English nobleman (c. 1425–1458)

Humphrey Stafford (c. 1425 – 22 May 1458), generally known by his courtesy title of Earl of Stafford, was the eldest son of Humphrey Stafford, 1st Duke of Buckingham and Lady Anne Neville (d. 1480).

==Biography==

Humphrey Stafford was born on 2 December 1425, the elder twin brother of Henry. His maternal grandparents were Ralph de Neville, 1st Earl of Westmorland and Joan Beaufort, Countess of Westmorland. His maternal uncles included (among others) Richard Neville, 5th Earl of Salisbury (father of Warwick, the Kingmaker), Robert Neville who was first Bishop of Salisbury and then Bishop of Durham, William Neville, 1st Earl of Kent and Edward Nevill, 3rd Baron Bergavenny. His most prominent maternal aunt was Cecily Neville, wife of Richard Plantagenet, 3rd Duke of York and mother to among others Edward IV of England, Edmund, Earl of Rutland, George Plantagenet, 1st Duke of Clarence, Richard III of England, Anne, Duchess of Exeter, Elizabeth, Duchess of Suffolk, and Margaret, Duchess of Burgundy. Other maternal aunts included Eleanor Percy (née Neville), 2nd Countess of Northumberland, and Katherine Mowbray (née Neville), 2nd Duchess of Norfolk.

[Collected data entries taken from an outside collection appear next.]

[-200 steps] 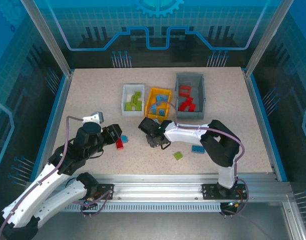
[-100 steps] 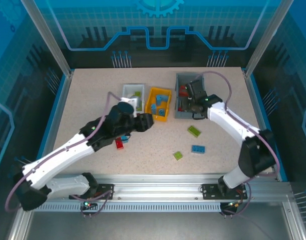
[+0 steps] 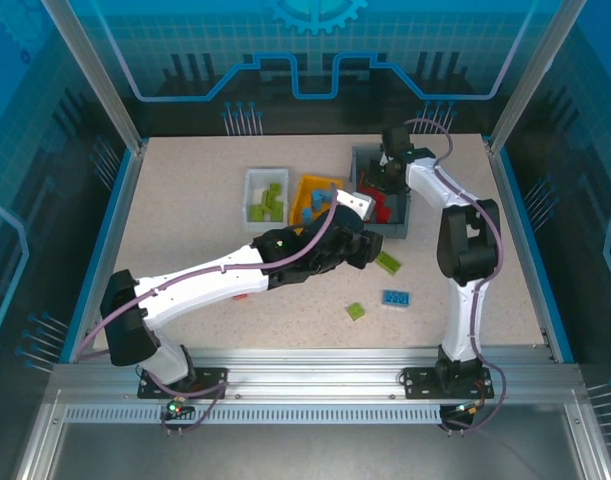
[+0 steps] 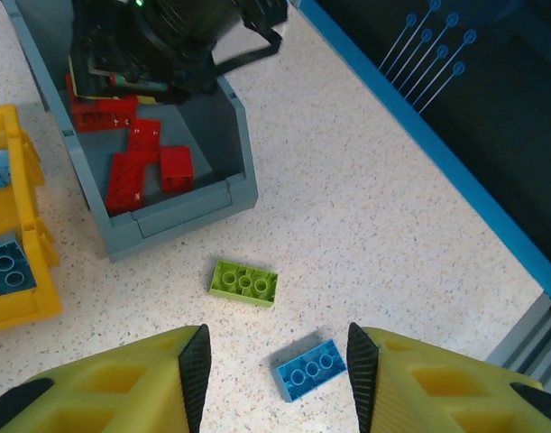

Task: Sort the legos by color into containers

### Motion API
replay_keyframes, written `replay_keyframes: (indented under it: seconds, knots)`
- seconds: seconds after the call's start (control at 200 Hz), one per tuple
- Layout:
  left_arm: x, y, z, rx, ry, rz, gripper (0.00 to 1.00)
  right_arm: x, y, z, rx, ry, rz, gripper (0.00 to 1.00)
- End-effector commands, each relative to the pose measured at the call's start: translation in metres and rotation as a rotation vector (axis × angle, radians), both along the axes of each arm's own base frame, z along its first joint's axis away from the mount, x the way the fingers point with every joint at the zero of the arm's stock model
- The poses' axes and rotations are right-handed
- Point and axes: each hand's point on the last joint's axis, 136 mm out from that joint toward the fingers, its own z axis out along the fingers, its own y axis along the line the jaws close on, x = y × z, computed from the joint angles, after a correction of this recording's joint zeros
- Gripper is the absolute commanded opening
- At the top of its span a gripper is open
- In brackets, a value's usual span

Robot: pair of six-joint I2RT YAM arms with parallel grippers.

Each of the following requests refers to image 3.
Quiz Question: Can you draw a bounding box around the blue two-by-four lego brick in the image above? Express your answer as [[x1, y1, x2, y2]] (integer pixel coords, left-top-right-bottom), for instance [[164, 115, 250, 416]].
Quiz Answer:
[[309, 187, 339, 211], [381, 288, 412, 310]]

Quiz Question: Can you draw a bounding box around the grey plastic bin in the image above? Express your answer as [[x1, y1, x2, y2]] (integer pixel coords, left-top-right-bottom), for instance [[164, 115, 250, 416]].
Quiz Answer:
[[348, 144, 412, 240]]

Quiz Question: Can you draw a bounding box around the yellow plastic bin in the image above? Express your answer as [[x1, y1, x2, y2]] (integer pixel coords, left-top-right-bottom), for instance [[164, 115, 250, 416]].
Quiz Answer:
[[287, 173, 345, 229]]

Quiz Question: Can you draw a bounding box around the translucent white plastic bin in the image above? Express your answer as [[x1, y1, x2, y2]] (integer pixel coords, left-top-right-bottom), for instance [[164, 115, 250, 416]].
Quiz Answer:
[[241, 167, 291, 234]]

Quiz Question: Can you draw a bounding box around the blue table edge strip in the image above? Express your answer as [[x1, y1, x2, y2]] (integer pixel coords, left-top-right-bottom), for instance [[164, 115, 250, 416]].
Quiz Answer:
[[489, 144, 576, 364], [58, 147, 147, 364]]

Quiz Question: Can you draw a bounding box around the small connector circuit board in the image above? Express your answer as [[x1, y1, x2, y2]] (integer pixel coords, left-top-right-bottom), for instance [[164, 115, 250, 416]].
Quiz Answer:
[[159, 397, 196, 422], [440, 402, 486, 419]]

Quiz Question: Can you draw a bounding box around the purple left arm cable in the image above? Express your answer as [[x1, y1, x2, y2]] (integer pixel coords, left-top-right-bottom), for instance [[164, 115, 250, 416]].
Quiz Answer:
[[74, 182, 341, 436]]

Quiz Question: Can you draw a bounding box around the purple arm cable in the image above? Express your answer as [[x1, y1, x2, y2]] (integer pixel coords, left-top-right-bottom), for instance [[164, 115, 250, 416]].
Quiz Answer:
[[403, 117, 509, 432], [74, 182, 341, 436]]

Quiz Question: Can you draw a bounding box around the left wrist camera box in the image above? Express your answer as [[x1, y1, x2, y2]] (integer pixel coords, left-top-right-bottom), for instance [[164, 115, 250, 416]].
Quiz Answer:
[[333, 188, 376, 222]]

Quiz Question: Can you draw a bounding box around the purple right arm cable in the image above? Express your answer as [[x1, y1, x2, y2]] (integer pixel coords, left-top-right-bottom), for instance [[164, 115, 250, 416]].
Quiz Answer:
[[403, 117, 509, 432]]

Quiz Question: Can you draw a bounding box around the wide aluminium frame rail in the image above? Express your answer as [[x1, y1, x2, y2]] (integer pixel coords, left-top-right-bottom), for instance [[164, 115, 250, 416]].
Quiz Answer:
[[50, 346, 586, 407]]

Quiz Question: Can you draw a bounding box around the aluminium frame post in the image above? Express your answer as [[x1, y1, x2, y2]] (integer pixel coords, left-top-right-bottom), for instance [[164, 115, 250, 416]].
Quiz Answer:
[[486, 0, 589, 156], [40, 0, 149, 154]]

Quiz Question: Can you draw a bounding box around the slotted aluminium cable duct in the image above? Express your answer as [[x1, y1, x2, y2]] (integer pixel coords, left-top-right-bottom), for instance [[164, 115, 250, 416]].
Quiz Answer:
[[63, 405, 445, 426]]

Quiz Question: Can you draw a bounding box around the grey metal base plate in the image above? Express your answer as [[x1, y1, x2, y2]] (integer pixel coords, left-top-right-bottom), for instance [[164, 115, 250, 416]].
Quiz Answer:
[[49, 422, 586, 480]]

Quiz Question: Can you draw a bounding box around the narrow aluminium frame rail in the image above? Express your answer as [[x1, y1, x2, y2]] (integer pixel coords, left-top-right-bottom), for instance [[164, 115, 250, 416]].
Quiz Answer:
[[14, 389, 69, 480], [564, 399, 611, 480]]

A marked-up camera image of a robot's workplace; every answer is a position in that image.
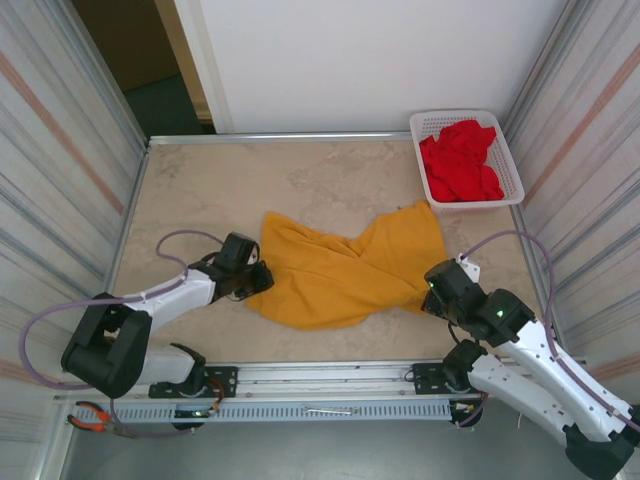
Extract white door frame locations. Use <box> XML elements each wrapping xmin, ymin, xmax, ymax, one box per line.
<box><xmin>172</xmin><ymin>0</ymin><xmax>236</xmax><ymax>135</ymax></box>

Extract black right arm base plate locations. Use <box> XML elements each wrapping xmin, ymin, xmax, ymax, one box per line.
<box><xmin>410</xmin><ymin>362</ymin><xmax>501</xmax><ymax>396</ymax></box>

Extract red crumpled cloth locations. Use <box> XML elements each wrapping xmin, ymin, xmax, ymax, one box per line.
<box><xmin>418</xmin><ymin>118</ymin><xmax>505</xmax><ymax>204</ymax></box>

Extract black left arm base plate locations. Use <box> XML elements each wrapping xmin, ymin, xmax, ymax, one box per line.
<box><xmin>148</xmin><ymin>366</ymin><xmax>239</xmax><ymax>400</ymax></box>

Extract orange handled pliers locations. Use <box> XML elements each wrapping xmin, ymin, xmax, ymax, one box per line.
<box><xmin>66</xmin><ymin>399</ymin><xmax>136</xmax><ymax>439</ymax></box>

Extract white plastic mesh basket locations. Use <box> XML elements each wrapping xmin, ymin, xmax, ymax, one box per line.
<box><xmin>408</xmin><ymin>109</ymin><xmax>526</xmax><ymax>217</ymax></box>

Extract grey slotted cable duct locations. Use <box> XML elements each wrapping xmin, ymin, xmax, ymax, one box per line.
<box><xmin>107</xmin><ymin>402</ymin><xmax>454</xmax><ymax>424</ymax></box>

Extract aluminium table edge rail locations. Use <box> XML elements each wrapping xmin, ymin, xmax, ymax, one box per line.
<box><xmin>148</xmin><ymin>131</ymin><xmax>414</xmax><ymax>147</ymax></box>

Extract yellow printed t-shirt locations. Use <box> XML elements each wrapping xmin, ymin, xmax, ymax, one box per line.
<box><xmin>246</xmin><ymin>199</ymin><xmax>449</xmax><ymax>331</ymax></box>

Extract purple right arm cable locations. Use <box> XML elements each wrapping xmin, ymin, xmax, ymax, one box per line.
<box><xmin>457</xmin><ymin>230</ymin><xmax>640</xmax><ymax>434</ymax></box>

Lord Stafford fought under his father-in-law in support of the House of Lancaster during the First Battle of St Albans. He appears to have been badly wounded at this battle, but eventually died either of his wounds or from the plague, predeceasing his own father in 1458.

Stafford married Lady Margaret Beaufort, daughter of Edmund Beaufort, 2nd Duke of Somerset and Lady Eleanor Beauchamp. Humphrey's brother married Margaret's cousin. Lady Margaret was a sister of Henry Beaufort, 3rd Duke of Somerset (executed 15 May 1464 after the Battle of Hexham) and Edmund Beaufort, 4th Duke of Somerset (executed 6 May 1471 after the Battle of Tewkesbury). Her maternal grandparents were Richard de Beauchamp, 13th Earl of Warwick and his first wife Elizabeth Berkeley. By her father, she was a niece of Joan Beaufort, Queen of Scots and a cousin to Lady Margaret Beaufort (mother of King Henry VII). By her mother, Lady Margaret was a niece of Anne de Beauchamp, 16th Countess of Warwick and as such, a cousin to Isabel, Duchess of Clarence and queen consort Anne Neville.

Lord and Lady Stafford had two sons, Henry Stafford (1455–1483) and Humphrey Stafford. Henry was styled Earl of Stafford on his father's death in 1458 and succeeded his paternal grandfather as Duke of Buckingham following the latter's death at the Battle of Northampton on 10 July 1460.